Coursekata
Simulation-Based Inference Summary
How to use this page
This page summarizes the simulation steps for confidence intervals and hypothesis tests in common settings.
Two big ideas appear throughout:
- A confidence interval uses a bootstrap distribution centered near the observed statistic.
- A hypothesis test uses a null distribution centered at the null value.
Tip
For a confidence interval:
- Compute the observed sample statistic.
- Resample with replacement from the sample.
- Recompute the statistic for each bootstrap sample.
- Repeat many times to build a bootstrap distribution.
- Use the middle 95% to cmpute the confidence interval directly or via estimating the margin of error.
For a hypothesis test:
- State the null and alternative hypotheses.

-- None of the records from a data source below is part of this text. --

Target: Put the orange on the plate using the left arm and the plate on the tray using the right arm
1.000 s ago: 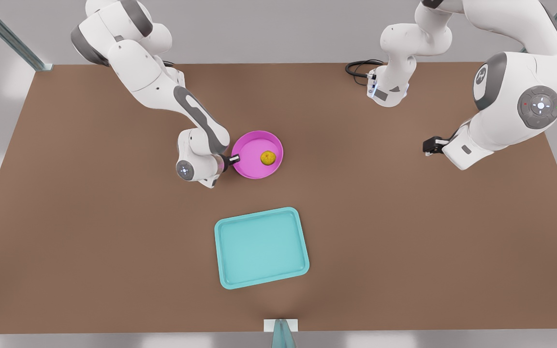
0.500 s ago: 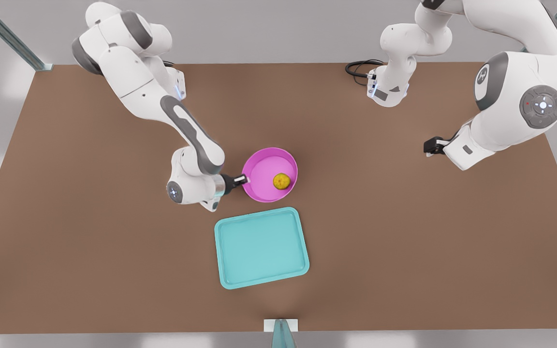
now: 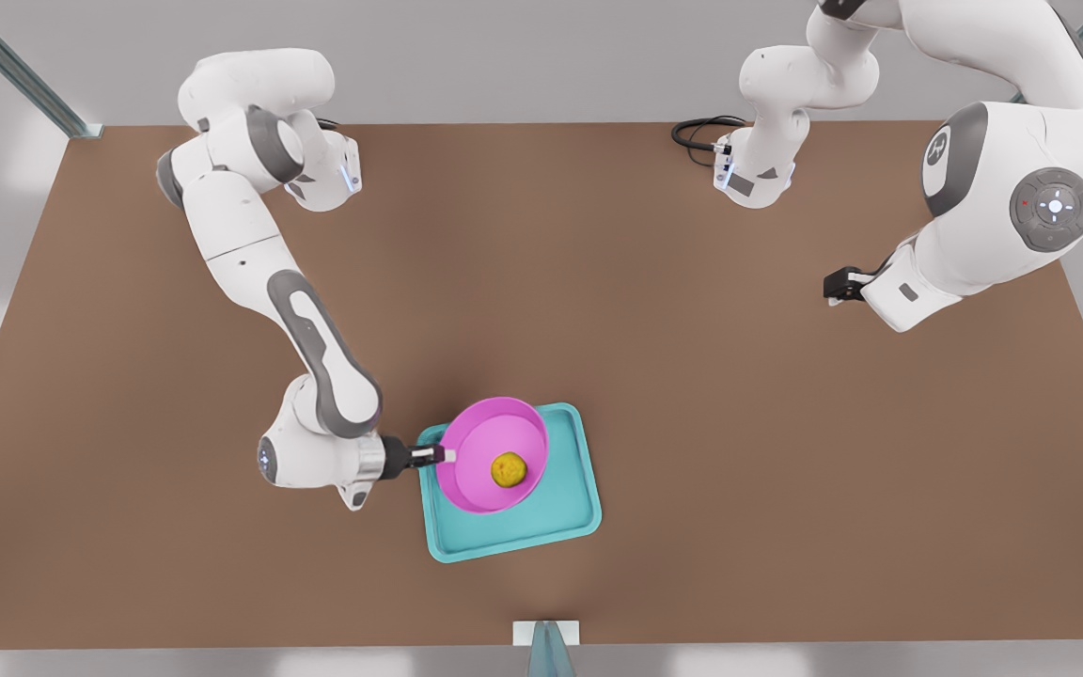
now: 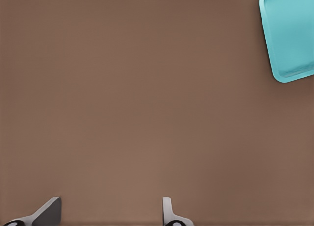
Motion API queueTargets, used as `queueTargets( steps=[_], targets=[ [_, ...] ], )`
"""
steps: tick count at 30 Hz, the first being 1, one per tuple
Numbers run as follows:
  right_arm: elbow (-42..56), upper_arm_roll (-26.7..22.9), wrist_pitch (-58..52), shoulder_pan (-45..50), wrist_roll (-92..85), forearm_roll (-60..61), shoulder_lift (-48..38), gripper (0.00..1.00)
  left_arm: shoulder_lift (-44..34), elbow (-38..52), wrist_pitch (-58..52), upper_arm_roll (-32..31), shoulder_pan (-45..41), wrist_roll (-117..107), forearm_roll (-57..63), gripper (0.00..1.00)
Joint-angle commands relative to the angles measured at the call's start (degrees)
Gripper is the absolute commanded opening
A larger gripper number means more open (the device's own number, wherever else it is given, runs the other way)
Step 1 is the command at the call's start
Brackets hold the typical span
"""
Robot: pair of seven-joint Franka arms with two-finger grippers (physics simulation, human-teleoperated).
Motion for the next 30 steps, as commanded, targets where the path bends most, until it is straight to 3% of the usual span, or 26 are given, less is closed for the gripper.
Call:
queueTargets(
  steps=[1, 5, 6, 7, 13, 15, 16, 18, 20, 21, 22, 24, 27, 30],
  targets=[
    [3.96, -0.05, 0.13, 0.04, 1.02, -0.19, 2.41, 0.21, 0.05, 0.05, 0.04, -0.02, -0.04, 0.14, 0.03, 1.0],
    [4.76, -0.14, -0.13, 0.04, 0.93, -0.28, 3.47, 0.21, 0.13, 0.05, 0.04, -0.02, -0.04, 0.14, 0.03, 1.0],
    [4.76, -0.14, -0.4, 0.04, 1.02, -0.27, 3.38, 0.37, 0.22, 0.05, 0.04, -0.02, 0.05, 0.14, 0.03, 1.0],
    [4.67, -0.14, -0.48, 0.04, 1.02, -0.19, 3.12, 1.0, 0.22, 0.05, 0.04, -0.02, -0.04, 0.14, 0.03, 1.0],
    [4.49, 0.04, -3.47, -0.48, 1.2, 0.6, 2.24, 1.0, 0.48, 0.05, 0.04, -0.02, -0.04, 0.05, 0.03, 1.0],
    [4.67, -0.49, -12.42, -1.8, 3.65, 0.34, -1.01, 1.0, 0.48, 0.05, 0.04, -0.02, 0.05, -0.04, 0.03, 1.0],
    [4.76, -5.23, -21.46, -1.63, 6.29, -0.98, -3.65, 1.0, 0.48, 0.05, 0.04, -0.02, -0.04, -0.04, 0.03, 1.0],
    [10.82, -12.7, -43.36, -1.62, 8.93, -17.05, -8.22, 1.0, 0.48, 0.05, 0.04, -0.02, -0.04, -0.13, 0.12, 1.0],
    [15.65, -18.32, -53.56, -2.06, 8.58, -28.21, -9.98, 1.0, 0.4, 0.05, 0.04, -0.11, -0.04, -0.3, 0.29, 1.0],
    [15.74, -21.49, -53.66, -1.72, 8.49, -32.51, -10.76, 1.0, 0.4, 0.05, 0.04, -0.11, -0.04, -0.3, 0.2, 1.0],
    [17.76, -21.58, -53.74, -1.01, 8.67, -40.43, -12.79, 1.0, 0.4, 0.05, -0.05, -0.11, -0.13, -0.3, 0.2, 1.0],
    [18.47, -21.32, -58.48, -1.1, 8.75, -42.73, -21.4, 1.0, 0.4, 0.04, -0.14, -0.2, -0.13, -0.39, 0.29, 1.0],
    [6.09, -19.47, -58.93, -1.27, 8.93, -45.54, -38.44, 1.0, 0.4, 0.04, -0.22, -0.2, -0.13, -0.48, 0.38, 1.0],
    [-2.09, -19.47, -54.01, -1.45, 9.02, -45.54, -43.11, 1.0, 0.4, -0.04, -0.31, -0.28, -0.22, -0.48, 0.47, 1.0]
  ],
)
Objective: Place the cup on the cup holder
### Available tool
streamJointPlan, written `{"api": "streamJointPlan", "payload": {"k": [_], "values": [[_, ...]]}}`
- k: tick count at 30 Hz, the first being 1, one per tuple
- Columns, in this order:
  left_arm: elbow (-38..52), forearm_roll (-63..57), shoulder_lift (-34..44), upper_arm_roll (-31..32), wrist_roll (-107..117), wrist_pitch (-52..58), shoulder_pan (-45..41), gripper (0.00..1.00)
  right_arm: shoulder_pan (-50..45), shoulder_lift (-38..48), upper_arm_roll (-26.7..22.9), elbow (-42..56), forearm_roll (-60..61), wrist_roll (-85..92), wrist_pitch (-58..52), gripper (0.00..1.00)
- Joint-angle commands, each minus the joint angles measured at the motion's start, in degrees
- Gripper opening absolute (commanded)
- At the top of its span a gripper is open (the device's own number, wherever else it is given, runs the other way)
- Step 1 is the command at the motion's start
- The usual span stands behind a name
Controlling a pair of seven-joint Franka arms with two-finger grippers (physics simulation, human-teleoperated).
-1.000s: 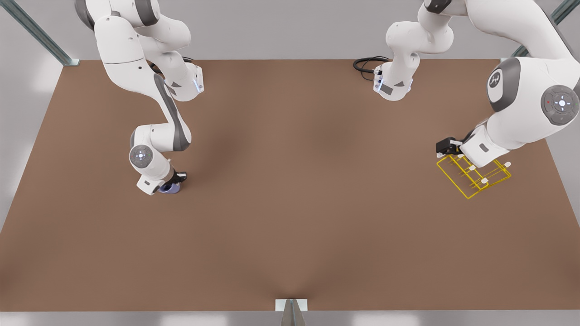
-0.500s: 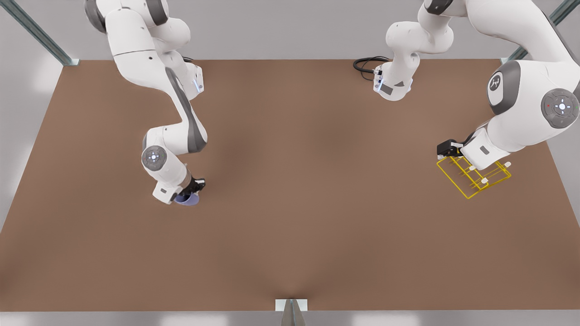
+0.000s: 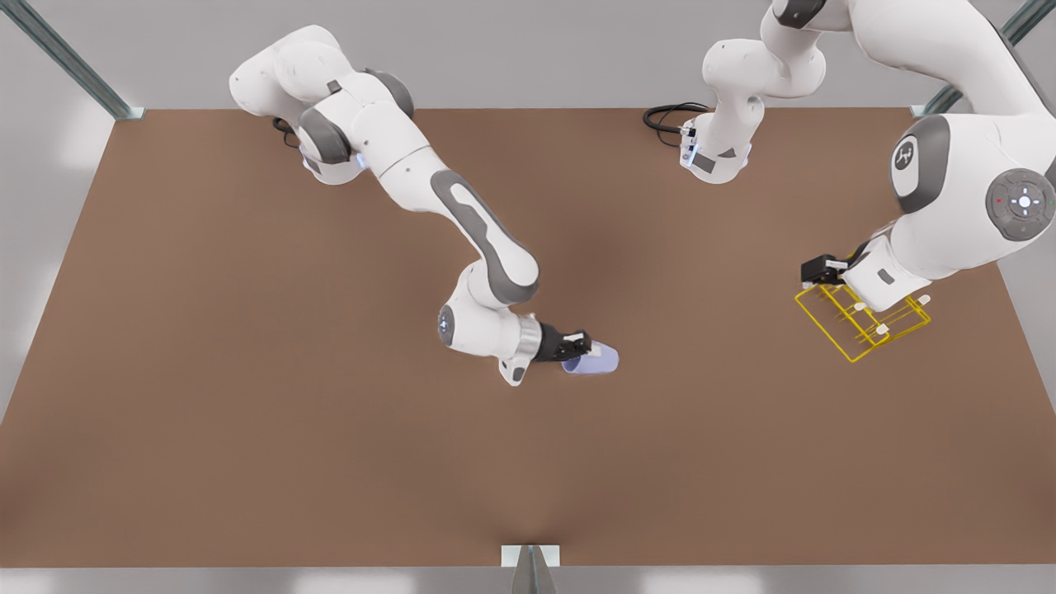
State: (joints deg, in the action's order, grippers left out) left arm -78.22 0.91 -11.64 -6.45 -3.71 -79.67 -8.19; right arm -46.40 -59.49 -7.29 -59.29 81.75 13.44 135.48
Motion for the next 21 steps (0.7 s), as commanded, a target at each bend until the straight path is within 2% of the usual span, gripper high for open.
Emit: {"api": "streamJointPlan", "payload": {"k": [1,6,14,15,16,21], "values": [[-1.05,-0.73,0.31,-0.84,0.46,1.88,0.19,1.00,-1.50,-3.61,-0.01,3.39,16.51,28.92,2.78,0.21],[-2.55,-2.05,0.66,-0.84,0.46,1.80,0.28,1.00,-3.96,-10.55,0.26,5.59,27.32,40.26,2.42,0.21],[-3.95,-2.14,1.36,-0.84,0.81,0.92,0.28,1.00,-3.78,-12.14,0.17,5.77,27.41,40.88,2.16,0.21],[-3.95,-2.14,1.36,-0.84,0.81,0.92,0.28,1.00,-3.61,-12.14,0.26,5.77,27.41,40.70,2.16,0.73],[-3.95,-2.14,1.36,-0.84,0.81,0.92,0.28,1.00,-3.35,-12.05,0.26,5.68,27.50,41.06,2.07,1.00],[-4.04,-2.14,1.36,-0.84,0.90,0.92,0.19,1.00,-1.59,-11.52,0.08,4.89,26.97,41.14,-1.35,1.00]]}}
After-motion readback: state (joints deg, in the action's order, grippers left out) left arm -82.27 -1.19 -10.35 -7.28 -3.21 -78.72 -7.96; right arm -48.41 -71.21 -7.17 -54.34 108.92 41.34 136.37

- Compute the observed sample statistic.
- Simulate data under the null model.
- Recompute the statistic for each simulated sample.
- Repeat many times to build a null distribution.
- Find the proportion of simulated statistics at least as extreme as the observed statistic, or identify rejection region(s).
- Make a decision and state a conclusion in context.
Parameter and statistic
- Parameter: \(p\)
- Statistic: \(\hat{p}\)
- Sample size: \(n\)
Confidence interval
- Record the observed sample proportion \(\hat{p}\).
- Represent the sample of size \(n\) as a set of 0s and 1s.
- Generate one bootstrap sample proportion:
- Resample (sample with replacement) from the observed sample, using the same sample size \(n\).
- Compute the proportion of 1s in the resample.
- Repeat many times to build a bootstrap distribution of \(\hat{p}\).
- Use the middle 95% of the simulated proportions, or compute a margin of error \(ME\) from the bootstrap distribution.
- Build and interpret the interval as plausible values for the population proportion.
Hypothesis test
- State \(H_0: p = p_0\) and the alternative.
- Compute the observed sample proportion \(\hat{p}_{obs}\).
- Simulate a sample proportion \(\hat{p}\) using a population where the probability of success is \(p_0\):
- Sample with replacement \(n\) times.
- Compute one simulated sample proportion \(\hat{p}\).
- Repeat many times to build the null distribution of \(\hat{p}\).
- Find the proportion of simulated values at least as extreme as \(\hat{p}_{obs}\) relative to \(p_0\), or identify rejection region(s).
- Make a decision and state your conclusion in context.
Note
- The confidence interval is centered near the observed \(\hat{p}\).
- The test distribution is centered at the null value \(p_0\).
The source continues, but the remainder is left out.